• [DIRECTIONS FOR THIS TASK]: Your task is to restate the data word for word.
+++ INPUT RECORDS
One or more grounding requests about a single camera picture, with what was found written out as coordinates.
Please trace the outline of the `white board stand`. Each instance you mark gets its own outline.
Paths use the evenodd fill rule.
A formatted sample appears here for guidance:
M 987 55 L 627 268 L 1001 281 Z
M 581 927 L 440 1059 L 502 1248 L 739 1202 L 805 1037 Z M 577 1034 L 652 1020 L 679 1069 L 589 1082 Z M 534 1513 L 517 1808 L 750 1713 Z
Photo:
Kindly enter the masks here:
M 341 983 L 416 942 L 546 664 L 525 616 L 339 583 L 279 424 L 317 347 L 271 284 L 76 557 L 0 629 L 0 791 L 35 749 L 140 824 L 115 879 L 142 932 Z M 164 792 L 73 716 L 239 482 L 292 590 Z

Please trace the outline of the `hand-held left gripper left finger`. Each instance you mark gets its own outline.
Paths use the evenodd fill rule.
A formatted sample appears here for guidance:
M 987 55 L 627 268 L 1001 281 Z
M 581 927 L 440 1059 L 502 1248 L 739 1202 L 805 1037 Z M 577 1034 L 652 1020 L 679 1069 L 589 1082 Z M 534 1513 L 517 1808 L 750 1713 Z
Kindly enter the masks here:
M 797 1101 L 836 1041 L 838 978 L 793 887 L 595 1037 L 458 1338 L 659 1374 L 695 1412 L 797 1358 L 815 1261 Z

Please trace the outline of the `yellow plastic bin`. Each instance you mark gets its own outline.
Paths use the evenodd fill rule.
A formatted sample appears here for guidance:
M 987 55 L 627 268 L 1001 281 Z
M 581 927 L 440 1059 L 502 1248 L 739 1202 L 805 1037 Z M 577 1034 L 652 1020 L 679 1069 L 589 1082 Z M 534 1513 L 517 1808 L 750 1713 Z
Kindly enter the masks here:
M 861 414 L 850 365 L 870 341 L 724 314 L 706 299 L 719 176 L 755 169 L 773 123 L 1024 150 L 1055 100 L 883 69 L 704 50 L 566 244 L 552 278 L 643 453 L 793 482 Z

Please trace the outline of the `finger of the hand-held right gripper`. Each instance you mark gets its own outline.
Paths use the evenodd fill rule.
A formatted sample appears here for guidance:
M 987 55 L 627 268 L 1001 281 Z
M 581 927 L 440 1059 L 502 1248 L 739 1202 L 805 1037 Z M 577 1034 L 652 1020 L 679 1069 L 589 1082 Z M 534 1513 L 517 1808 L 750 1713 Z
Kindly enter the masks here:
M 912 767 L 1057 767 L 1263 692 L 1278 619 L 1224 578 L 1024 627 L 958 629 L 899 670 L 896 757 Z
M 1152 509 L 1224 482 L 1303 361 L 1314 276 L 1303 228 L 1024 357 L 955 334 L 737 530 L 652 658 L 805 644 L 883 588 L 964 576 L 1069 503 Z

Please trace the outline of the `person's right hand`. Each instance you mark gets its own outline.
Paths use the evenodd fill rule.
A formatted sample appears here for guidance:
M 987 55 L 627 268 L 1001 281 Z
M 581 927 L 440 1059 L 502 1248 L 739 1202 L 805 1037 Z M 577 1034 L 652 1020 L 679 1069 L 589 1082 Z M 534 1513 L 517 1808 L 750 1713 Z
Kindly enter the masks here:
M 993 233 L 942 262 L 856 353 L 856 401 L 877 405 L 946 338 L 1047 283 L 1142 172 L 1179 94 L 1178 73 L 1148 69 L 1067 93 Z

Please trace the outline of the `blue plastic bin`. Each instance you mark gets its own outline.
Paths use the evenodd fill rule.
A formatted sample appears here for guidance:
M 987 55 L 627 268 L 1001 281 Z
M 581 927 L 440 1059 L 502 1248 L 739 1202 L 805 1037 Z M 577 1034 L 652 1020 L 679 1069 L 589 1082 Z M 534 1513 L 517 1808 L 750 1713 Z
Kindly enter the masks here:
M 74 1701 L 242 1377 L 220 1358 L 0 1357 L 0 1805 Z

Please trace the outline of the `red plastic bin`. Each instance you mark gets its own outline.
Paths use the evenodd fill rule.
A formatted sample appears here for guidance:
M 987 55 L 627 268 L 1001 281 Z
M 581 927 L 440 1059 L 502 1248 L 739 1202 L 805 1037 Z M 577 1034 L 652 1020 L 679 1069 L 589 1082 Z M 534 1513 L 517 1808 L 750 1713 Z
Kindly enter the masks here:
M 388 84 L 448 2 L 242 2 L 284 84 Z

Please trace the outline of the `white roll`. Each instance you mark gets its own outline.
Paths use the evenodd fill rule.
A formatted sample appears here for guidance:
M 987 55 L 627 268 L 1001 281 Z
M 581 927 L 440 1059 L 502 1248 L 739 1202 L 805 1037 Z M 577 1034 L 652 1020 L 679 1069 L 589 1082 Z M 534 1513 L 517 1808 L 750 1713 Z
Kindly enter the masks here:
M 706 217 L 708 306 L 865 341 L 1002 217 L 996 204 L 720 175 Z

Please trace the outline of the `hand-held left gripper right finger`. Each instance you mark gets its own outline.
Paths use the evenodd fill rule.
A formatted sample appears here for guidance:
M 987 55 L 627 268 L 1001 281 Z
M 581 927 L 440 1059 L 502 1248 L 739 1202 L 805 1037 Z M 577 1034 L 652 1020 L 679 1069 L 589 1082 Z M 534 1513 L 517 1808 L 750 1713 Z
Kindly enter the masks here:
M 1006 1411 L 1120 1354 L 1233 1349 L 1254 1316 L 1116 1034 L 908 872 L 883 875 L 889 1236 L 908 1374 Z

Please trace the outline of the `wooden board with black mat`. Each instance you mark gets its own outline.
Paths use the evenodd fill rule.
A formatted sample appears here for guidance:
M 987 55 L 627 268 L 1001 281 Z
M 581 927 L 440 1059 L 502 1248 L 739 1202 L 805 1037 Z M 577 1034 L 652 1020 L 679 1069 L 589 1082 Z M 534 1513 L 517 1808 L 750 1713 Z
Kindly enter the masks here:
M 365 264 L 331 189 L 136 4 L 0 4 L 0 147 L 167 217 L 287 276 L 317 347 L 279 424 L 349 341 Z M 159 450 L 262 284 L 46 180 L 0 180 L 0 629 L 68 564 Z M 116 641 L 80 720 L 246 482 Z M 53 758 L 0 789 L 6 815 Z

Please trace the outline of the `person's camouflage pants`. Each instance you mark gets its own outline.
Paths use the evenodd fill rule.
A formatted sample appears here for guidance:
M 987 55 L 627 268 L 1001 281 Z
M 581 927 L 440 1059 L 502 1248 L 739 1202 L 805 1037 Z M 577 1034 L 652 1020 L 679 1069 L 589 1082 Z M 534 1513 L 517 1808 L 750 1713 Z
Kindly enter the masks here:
++++++
• [RESPONSE TO THE EXERCISE]:
One or more grounding requests about a single camera picture, with what was found written out as coordinates.
Please trace the outline of the `white board stand`. Each instance you mark gets its own outline.
Paths use the evenodd fill rule.
A formatted sample appears here for guidance:
M 987 55 L 627 268 L 1001 281 Z
M 581 927 L 440 1059 L 502 1248 L 739 1202 L 805 1037 Z M 577 1034 L 652 1020 L 679 1069 L 589 1082 Z M 534 1513 L 517 1808 L 750 1713 Z
Photo:
Kindly enter the masks here:
M 341 983 L 416 942 L 546 664 L 525 616 L 339 583 L 279 424 L 317 347 L 271 284 L 76 557 L 0 629 L 0 791 L 35 749 L 140 824 L 115 879 L 142 932 Z M 164 792 L 73 716 L 239 482 L 292 590 Z

Please trace the outline of the `hand-held left gripper left finger`. Each instance you mark gets its own outline.
Paths use the evenodd fill rule.
A formatted sample appears here for guidance:
M 987 55 L 627 268 L 1001 281 Z
M 581 927 L 440 1059 L 502 1248 L 739 1202 L 805 1037 Z M 577 1034 L 652 1020 L 679 1069 L 589 1082 Z M 534 1513 L 517 1808 L 750 1713 Z
Kindly enter the masks here:
M 797 1101 L 836 1041 L 838 978 L 793 887 L 595 1037 L 458 1338 L 659 1374 L 695 1412 L 797 1358 L 815 1261 Z

Please trace the outline of the `yellow plastic bin`. Each instance you mark gets its own outline.
Paths use the evenodd fill rule.
A formatted sample appears here for guidance:
M 987 55 L 627 268 L 1001 281 Z
M 581 927 L 440 1059 L 502 1248 L 739 1202 L 805 1037 Z M 577 1034 L 652 1020 L 679 1069 L 589 1082 Z M 534 1513 L 517 1808 L 750 1713 Z
Kindly enter the masks here:
M 861 414 L 850 365 L 870 341 L 724 314 L 706 299 L 719 176 L 755 169 L 773 123 L 1024 150 L 1055 100 L 883 69 L 704 50 L 566 244 L 552 278 L 643 453 L 793 482 Z

Please trace the outline of the `finger of the hand-held right gripper`. Each instance you mark gets its own outline.
Paths use the evenodd fill rule.
A formatted sample appears here for guidance:
M 987 55 L 627 268 L 1001 281 Z
M 581 927 L 440 1059 L 502 1248 L 739 1202 L 805 1037 Z M 577 1034 L 652 1020 L 679 1069 L 589 1082 Z M 534 1513 L 517 1808 L 750 1713 Z
Kindly enter the masks here:
M 912 767 L 1057 767 L 1263 692 L 1278 619 L 1224 578 L 1024 627 L 958 629 L 899 670 L 896 757 Z
M 1152 509 L 1224 482 L 1303 361 L 1314 276 L 1303 228 L 1024 357 L 955 334 L 737 530 L 652 658 L 805 644 L 883 588 L 964 576 L 1069 503 Z

Please trace the outline of the `person's right hand`. Each instance you mark gets its own outline.
Paths use the evenodd fill rule.
A formatted sample appears here for guidance:
M 987 55 L 627 268 L 1001 281 Z
M 581 927 L 440 1059 L 502 1248 L 739 1202 L 805 1037 Z M 577 1034 L 652 1020 L 679 1069 L 589 1082 Z M 534 1513 L 517 1808 L 750 1713 Z
Kindly enter the masks here:
M 993 233 L 942 262 L 856 353 L 856 401 L 877 405 L 946 338 L 1047 283 L 1142 172 L 1179 94 L 1178 73 L 1148 69 L 1067 93 Z

Please trace the outline of the `blue plastic bin`. Each instance you mark gets its own outline.
Paths use the evenodd fill rule.
A formatted sample appears here for guidance:
M 987 55 L 627 268 L 1001 281 Z
M 581 927 L 440 1059 L 502 1248 L 739 1202 L 805 1037 Z M 577 1034 L 652 1020 L 679 1069 L 589 1082 Z M 534 1513 L 517 1808 L 750 1713 Z
Kindly enter the masks here:
M 74 1701 L 242 1377 L 220 1358 L 0 1357 L 0 1805 Z

Please trace the outline of the `red plastic bin`. Each instance you mark gets its own outline.
Paths use the evenodd fill rule.
A formatted sample appears here for guidance:
M 987 55 L 627 268 L 1001 281 Z
M 581 927 L 440 1059 L 502 1248 L 739 1202 L 805 1037 Z M 577 1034 L 652 1020 L 679 1069 L 589 1082 Z M 534 1513 L 517 1808 L 750 1713 Z
Kindly enter the masks here:
M 388 84 L 448 2 L 242 2 L 284 84 Z

Please trace the outline of the `white roll`. Each instance you mark gets its own outline.
Paths use the evenodd fill rule.
A formatted sample appears here for guidance:
M 987 55 L 627 268 L 1001 281 Z
M 581 927 L 440 1059 L 502 1248 L 739 1202 L 805 1037 Z M 577 1034 L 652 1020 L 679 1069 L 589 1082 Z M 534 1513 L 517 1808 L 750 1713 Z
Kindly enter the masks here:
M 706 217 L 708 306 L 865 341 L 1002 217 L 996 204 L 720 175 Z

Please trace the outline of the `hand-held left gripper right finger`. Each instance you mark gets its own outline.
Paths use the evenodd fill rule.
A formatted sample appears here for guidance:
M 987 55 L 627 268 L 1001 281 Z
M 581 927 L 440 1059 L 502 1248 L 739 1202 L 805 1037 Z M 577 1034 L 652 1020 L 679 1069 L 589 1082 Z M 534 1513 L 517 1808 L 750 1713 Z
Kindly enter the masks here:
M 1006 1411 L 1120 1354 L 1233 1349 L 1254 1316 L 1116 1034 L 908 872 L 883 875 L 889 1236 L 908 1374 Z

Please trace the outline of the `wooden board with black mat`. Each instance you mark gets its own outline.
Paths use the evenodd fill rule.
A formatted sample appears here for guidance:
M 987 55 L 627 268 L 1001 281 Z
M 581 927 L 440 1059 L 502 1248 L 739 1202 L 805 1037 Z M 577 1034 L 652 1020 L 679 1069 L 589 1082 Z M 534 1513 L 517 1808 L 750 1713 Z
Kindly enter the masks here:
M 365 264 L 331 189 L 136 4 L 0 4 L 0 147 L 167 217 L 287 276 L 317 347 L 279 424 L 349 341 Z M 159 450 L 262 284 L 46 180 L 0 180 L 0 629 L 68 564 Z M 116 641 L 80 720 L 246 482 Z M 53 758 L 0 789 L 6 815 Z

Please trace the outline of the `person's camouflage pants`. Each instance you mark gets its own outline.
Paths use the evenodd fill rule.
A formatted sample appears here for guidance:
M 987 55 L 627 268 L 1001 281 Z
M 581 927 L 440 1059 L 502 1248 L 739 1202 L 805 1037 Z M 577 1034 L 652 1020 L 679 1069 L 589 1082 Z M 534 1513 L 517 1808 L 750 1713 Z
Kindly enter the masks here:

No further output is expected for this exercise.